Philippe Marini

« La CDC et son groupe sont encore une monarchie absolue »

31 mars 2007 • Agnès Verdier-Molinié

Entretien avec Philippe Marini, Rapporteur général du budget de l'Etat

Agnès Verdier-Molinié : Monsieur le Rapporteur général, que pensez-vous de l'organisation de l'exécutif de la Caisse des Dépôts et Consignations ?

Philippe Marini : Rappelons que la Caisse des Dépôts et Consignations est un établissement public sui generis. On peut d'ailleurs considérer que la CDC et son groupe sont encore une monarchie absolue. Le système de gouvernance de la Caisse est caractérisé par deux pôles : le directeur général en premier lieu qui exerce un très large pouvoir et, en second lieu, la commission de surveillance dans laquelle siègent 3 députés et un sénateur. Cette commission est présidée par un député. Les autres personnalités qui en font partie sont toutes, à une exception près – celle du président de la CCIP –, des membres des grands corps juridictionnels de l'Etat : Conseil d'état et Cour des Comptes. Toutes sont très investies dans leur mission mais ont rarement une grande expérience du management d'entreprise.

AVM : Vous siégez à la commission de surveillance de la Caisse des Dépôts et Consignations, que pensez-vous du contrôle exercé par le Parlement sur la CDC ?

PM : La CDC est un établissement financier très complexe, très technique, dont le contrôle me semble être assez nominal. Les ordres du jour sont pléthoriques. Je ne crois pas que la présence du Parlement dans l'organe de surveillance soit aussi efficace qu'on le dit. La commission de surveillance émet des avis mais ne prend pas de décisions. Lors des réunions de la commission, nous sommes seulement informés des principaux enjeux. J'ai siégé dans plusieurs conseils d'administration et aucun n'était comparable aux réunions de la commission de surveillance de la CDC. Elles sont interminables (entre 4 et 5 heures auxquelles je ne peux consacrer qu'une à deux heures maximum), les exposés longs et descriptifs et rien de tout cela ne débouche sur des décisions. A la Caisse, c'est la stratégie de l'étouffement qui domine : les dossiers sont très épais et on nous donne rarement de problématique avec choix. Cela montre le niveau de l'influence du Parlement sur la Caisse. Ce système est largement obsolète.

AVM : Quelles sont, selon vous, les relations de la Caisse avec Bercy ?

PM : La CDC est protégée par son statut et elle cultive des relations ambiguës avec l'Etat-Bercy. La CDC en tant que corps permanent veille à la défense de ses intérêts. Il m'est souvent arrivé de trouver que la CDC était trop indépendante par rapport à la stratégie de l'Etat. Certes le refus brutal est exceptionnel.
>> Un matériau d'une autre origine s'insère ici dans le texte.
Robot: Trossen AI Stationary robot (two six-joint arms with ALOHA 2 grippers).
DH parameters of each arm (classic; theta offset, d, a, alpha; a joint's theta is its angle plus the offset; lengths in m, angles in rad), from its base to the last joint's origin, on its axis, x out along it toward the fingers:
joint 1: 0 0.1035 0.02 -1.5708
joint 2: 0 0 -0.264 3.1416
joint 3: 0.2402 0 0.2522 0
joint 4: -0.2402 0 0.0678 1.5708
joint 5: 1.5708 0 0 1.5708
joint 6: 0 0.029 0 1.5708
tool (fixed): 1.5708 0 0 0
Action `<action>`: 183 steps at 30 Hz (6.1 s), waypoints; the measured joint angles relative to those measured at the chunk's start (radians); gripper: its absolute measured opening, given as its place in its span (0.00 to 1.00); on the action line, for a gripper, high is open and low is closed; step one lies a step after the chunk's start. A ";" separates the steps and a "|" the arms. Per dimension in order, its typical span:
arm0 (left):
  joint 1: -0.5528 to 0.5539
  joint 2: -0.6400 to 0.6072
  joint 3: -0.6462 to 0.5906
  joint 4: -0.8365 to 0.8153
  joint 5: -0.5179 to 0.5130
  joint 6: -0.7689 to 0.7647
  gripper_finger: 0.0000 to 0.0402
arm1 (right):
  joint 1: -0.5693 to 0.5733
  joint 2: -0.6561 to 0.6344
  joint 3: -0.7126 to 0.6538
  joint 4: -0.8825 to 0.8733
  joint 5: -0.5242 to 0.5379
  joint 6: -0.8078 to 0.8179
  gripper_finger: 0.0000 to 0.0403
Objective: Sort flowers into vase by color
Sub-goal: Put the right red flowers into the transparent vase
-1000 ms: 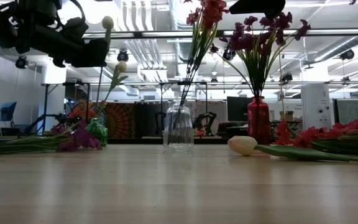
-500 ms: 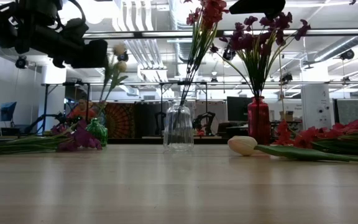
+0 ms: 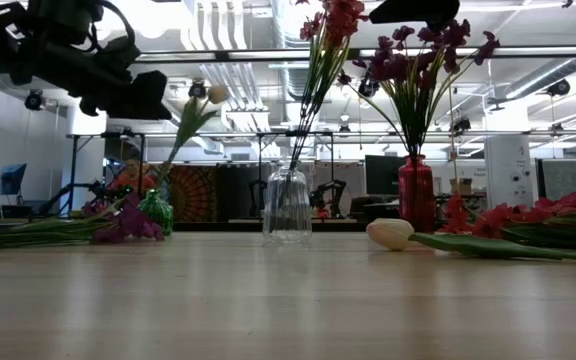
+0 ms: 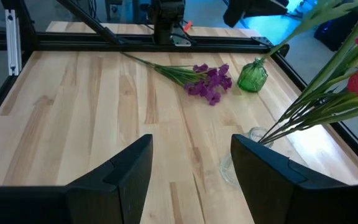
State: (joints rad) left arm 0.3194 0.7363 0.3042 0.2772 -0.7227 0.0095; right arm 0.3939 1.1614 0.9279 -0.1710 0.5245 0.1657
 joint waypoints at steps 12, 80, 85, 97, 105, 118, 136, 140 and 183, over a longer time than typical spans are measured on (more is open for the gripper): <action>-0.195 -0.160 0.000 -0.173 0.000 -0.123 0.37 | 0.000 -0.005 0.000 -0.118 -0.010 0.170 0.52; -0.766 0.228 0.381 -0.480 -0.002 -0.326 0.37 | 0.003 0.113 -0.188 -0.933 -0.523 1.270 0.52; -0.766 0.228 0.381 -0.480 -0.002 -0.326 0.37 | 0.003 0.110 -0.241 -0.895 -0.550 1.278 0.52; -0.766 0.228 0.381 -0.480 -0.002 -0.326 0.37 | 0.003 0.109 -0.301 -0.774 -0.543 1.262 0.27; -0.766 0.229 0.381 -0.480 -0.003 -0.326 0.37 | 0.003 0.109 -0.298 -0.773 -0.542 1.263 0.06; -0.766 0.229 0.381 -0.480 -0.003 -0.326 0.37 | 0.003 0.101 -0.165 -0.928 -0.548 1.250 0.04; -0.766 0.224 0.380 -0.480 -0.057 -0.310 0.37 | 0.082 -0.017 0.136 -1.135 -0.380 1.193 0.04; -0.766 0.222 0.380 -0.480 -0.057 -0.310 0.37 | 0.131 -0.036 0.211 -1.135 -0.322 1.177 0.04; -0.763 0.224 0.389 -0.411 -0.052 0.254 0.37 | 0.063 0.127 -0.156 0.955 -0.029 -0.449 0.04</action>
State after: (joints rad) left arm -0.4434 0.9604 0.6933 -0.1338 -0.7746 0.2638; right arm 0.4572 1.2886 0.7715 0.7841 0.4956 -0.2837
Une anomalie existe : la CDC n'est pas soumise, ni pour son compte ni pour ses filiales, à l'agence des participations de l'Etat comme cela devrait être le cas. De surcroît, la présence de la caisse dans le secteur concurrentiel n'est pas forcément légitime. L'Etat actionnaire devrait s'exprimer et non pas seulement la CDC actionnaire.
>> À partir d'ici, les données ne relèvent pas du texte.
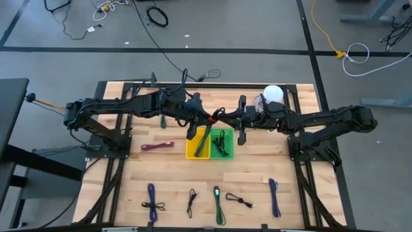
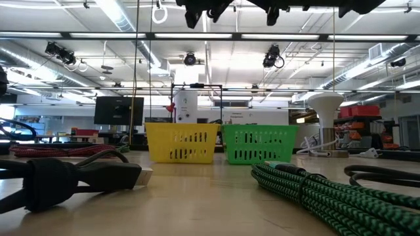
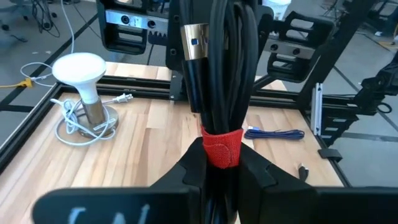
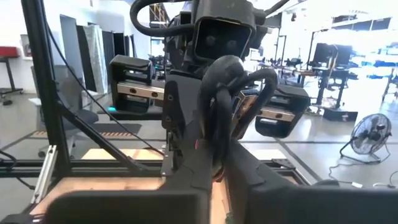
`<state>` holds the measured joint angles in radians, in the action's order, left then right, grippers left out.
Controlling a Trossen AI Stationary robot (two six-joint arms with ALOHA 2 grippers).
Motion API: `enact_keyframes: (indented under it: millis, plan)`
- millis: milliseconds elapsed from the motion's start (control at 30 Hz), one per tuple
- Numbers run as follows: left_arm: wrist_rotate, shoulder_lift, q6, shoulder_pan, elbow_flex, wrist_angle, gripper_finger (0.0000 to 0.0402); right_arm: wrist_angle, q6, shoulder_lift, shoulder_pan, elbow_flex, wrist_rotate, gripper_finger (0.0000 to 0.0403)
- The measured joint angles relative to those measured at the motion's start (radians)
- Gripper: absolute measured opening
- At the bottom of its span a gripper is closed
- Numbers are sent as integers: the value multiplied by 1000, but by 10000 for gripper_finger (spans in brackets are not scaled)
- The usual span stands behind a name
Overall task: Pick & Place USB Port
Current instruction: Put the black charger cable into the green basket
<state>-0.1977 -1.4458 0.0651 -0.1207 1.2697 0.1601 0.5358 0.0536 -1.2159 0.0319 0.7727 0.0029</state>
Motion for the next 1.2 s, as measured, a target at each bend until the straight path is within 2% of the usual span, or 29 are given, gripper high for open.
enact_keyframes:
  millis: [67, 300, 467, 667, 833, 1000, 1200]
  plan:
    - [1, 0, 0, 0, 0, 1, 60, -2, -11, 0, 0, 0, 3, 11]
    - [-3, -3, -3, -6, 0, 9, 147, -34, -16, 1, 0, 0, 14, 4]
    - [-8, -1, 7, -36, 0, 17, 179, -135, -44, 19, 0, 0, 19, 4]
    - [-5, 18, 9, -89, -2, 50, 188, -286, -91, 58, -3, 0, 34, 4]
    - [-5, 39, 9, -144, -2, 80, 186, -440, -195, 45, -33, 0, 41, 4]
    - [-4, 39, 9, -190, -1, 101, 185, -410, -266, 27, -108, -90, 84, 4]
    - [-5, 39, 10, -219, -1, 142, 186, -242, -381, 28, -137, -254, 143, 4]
En ce qui concerne le patriotisme économique, la Caisse est sollicitée comme un trust public et la CDC prend des positions stratégiques pour accompagner l'Etat. Pour Alstom, la caisse était la seule à pouvoir intervenir en garantie à hauteur de 2 milliards d'euros et le résultat de son intervention a été très positif sur le plan stratégique aussi bien que sur le plan financier. Il faut bien distinguer les interventions sur ses fonds propres et au titre des fonds qu'elle gère pour des tiers.

AVM : Comment voyez-vous l'avenir de la Caisse ?

PM : Je me pose toujours beaucoup de questions sur la place de la CDC et sa légitimité… Notre CDC est une sorte de grand fonds de pension public. Elle a fait d'utiles démarches pour obtenir la gestion des différents régimes de retraite car elle sait bien que dans l'épargne retraite, elle a des parts de marché à prendre et à développer. Francis Mayer s'est battu pour obtenir la gestion du Fonds de Réserve des Retraites et du régime annexe des retraites de la fonction publique. Pour ce qui est d'entrer plus tard en compétition avec le secteur privé, les choses ne sont pas si simples : il n'est pas évident que la CDC sache très bien définir son coût compte tenu des différentes charges qu'elle a. Il n'est pas certain non plus que ses offres puissent toujours être compétitives. C'est certainement ce qui freinera le développement de la branche retraites.